**EXERCISE GOAL:** Would you restate the listing word for word, with the images omitted?

**INFORMATION PROVIDED:**

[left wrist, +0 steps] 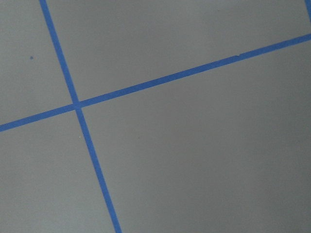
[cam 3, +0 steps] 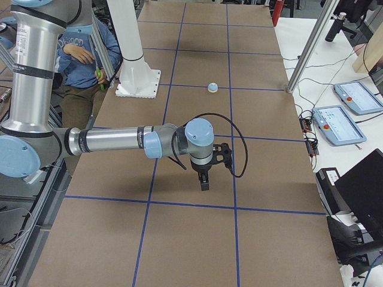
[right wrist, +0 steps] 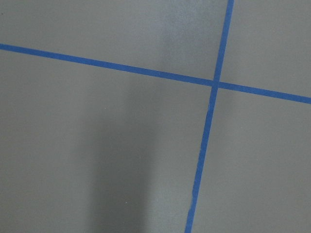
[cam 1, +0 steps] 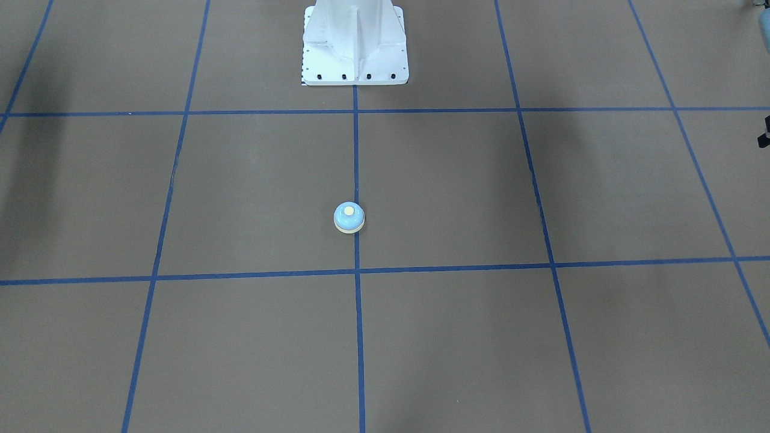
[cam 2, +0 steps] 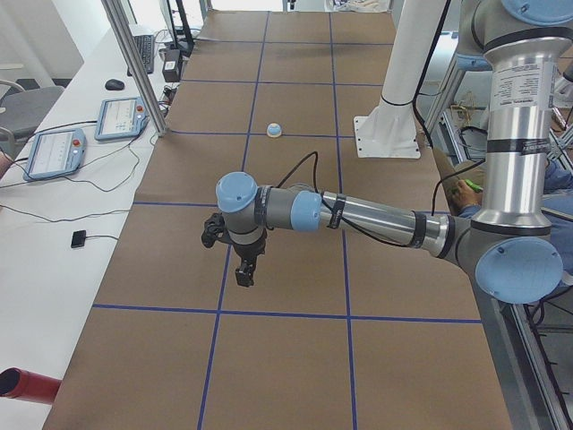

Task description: Place and press bell with both arms

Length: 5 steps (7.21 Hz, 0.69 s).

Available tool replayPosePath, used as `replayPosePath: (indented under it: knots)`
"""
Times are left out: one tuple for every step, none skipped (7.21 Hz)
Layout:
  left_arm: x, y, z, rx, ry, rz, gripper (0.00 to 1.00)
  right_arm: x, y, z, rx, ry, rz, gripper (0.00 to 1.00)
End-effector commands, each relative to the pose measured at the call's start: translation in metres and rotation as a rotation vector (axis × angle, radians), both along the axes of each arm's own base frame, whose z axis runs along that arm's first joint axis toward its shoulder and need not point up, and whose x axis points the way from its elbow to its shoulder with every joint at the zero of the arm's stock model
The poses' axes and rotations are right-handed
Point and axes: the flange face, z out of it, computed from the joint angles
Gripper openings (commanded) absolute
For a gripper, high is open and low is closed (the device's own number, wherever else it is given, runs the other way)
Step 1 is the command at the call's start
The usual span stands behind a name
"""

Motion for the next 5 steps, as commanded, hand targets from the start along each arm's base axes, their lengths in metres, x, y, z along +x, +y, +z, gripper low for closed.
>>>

**WRITTEN SOLUTION:**
[left wrist, +0 steps] 
[cam 3, +0 steps] 
[right wrist, +0 steps] 
[cam 1, +0 steps] 
[cam 2, +0 steps] 

Task description: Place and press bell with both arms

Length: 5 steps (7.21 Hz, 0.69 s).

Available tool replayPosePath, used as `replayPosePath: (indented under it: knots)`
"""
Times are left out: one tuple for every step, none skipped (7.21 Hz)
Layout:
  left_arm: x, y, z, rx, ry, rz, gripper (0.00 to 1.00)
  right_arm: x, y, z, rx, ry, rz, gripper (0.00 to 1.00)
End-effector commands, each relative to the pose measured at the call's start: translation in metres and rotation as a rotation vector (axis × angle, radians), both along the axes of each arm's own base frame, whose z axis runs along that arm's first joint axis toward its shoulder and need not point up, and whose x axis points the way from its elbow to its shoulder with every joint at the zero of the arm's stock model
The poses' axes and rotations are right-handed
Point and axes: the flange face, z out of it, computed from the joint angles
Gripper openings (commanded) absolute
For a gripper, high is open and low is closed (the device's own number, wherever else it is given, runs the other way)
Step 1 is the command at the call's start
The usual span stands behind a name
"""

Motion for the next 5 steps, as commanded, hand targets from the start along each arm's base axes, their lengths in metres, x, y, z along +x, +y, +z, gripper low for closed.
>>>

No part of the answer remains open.